Still, after being diagnosed with multiple health problems, somehow I’m psychosomatic or simply crazy because either 1) I have multiple health problems and *that’s just not normal* and/or 2) I’ve used the internet to learn more :/
Articles like the one written by Dr. Haig prove to me, beyond any doubt, that there are doctors which really DO feel this way, even if they deny it.
Number 4 response it is ditto here. Only I have BEEN TOLD YOU READ TOO MUCH! Then I am presumed to be hyprochondriac, until I had a syncopy and needed immediate heart surgery; which caused a stroke in hypothalmus. OOPS we missed one test! Oh the reaction was if I would not have intimidated the Drs they would have listened.
If I hadn’t been a “googler” I would have never had the information to provide my doctor with, to eventually convince her to investigate further. I wouldn’t have been able to confidently tell her she was wrong in insisting “I was perfectly healthy”. THis knowledge gave me the strength not to back down when the doctors did not take me seriously for insisting on an antibodies test for Hashimotos. Without “googling” I would have spent years of frustration like most women do trying to get a diagnoses.

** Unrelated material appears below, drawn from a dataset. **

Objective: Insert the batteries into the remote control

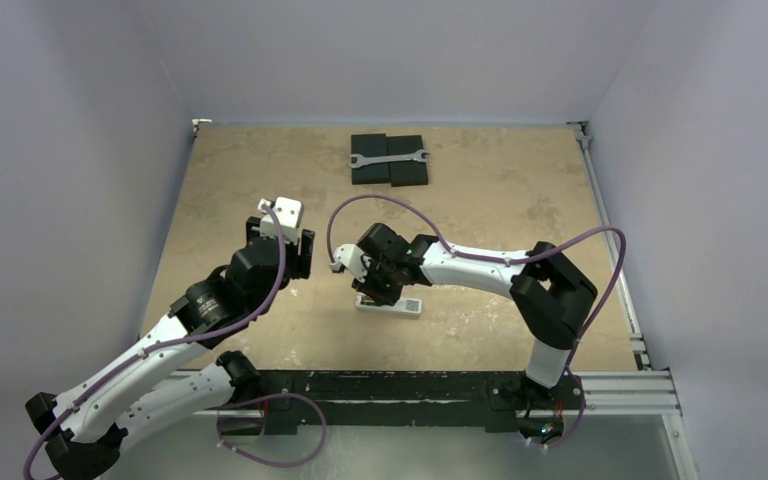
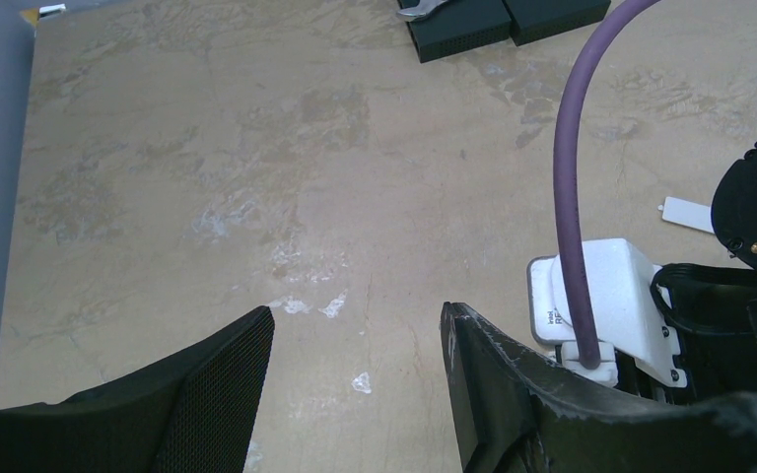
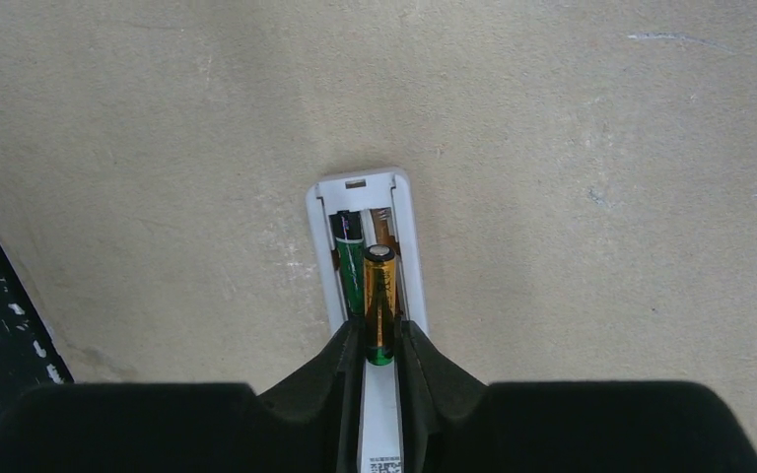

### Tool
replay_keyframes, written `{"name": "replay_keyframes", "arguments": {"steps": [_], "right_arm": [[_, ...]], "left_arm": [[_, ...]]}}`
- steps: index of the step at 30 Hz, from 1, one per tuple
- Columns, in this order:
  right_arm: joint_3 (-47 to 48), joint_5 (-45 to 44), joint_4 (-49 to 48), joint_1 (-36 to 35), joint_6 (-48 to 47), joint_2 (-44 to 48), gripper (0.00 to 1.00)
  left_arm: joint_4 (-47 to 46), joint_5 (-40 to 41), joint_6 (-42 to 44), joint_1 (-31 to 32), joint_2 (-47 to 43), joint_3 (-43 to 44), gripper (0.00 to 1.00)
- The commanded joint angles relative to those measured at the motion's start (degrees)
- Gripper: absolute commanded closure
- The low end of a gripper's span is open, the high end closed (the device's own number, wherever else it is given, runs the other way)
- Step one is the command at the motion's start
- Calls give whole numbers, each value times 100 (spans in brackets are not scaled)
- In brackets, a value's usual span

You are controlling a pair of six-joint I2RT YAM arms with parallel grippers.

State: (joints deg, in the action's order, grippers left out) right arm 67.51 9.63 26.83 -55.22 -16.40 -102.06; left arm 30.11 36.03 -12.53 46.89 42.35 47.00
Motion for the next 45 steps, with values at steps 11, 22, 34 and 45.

Thank God the Internet has provided me with the information I needed to get the treatment that has changed my life, and given me the knowledge to educate other family members with the same disease. Doctors may know a median of symptoms and ranges but know one knows the their own bodies better than themselves. No, without googling I’d still be that crazy woman trying to get out of bed, so I really don’t give a damn what doctors think about someone who keeps themselves informed.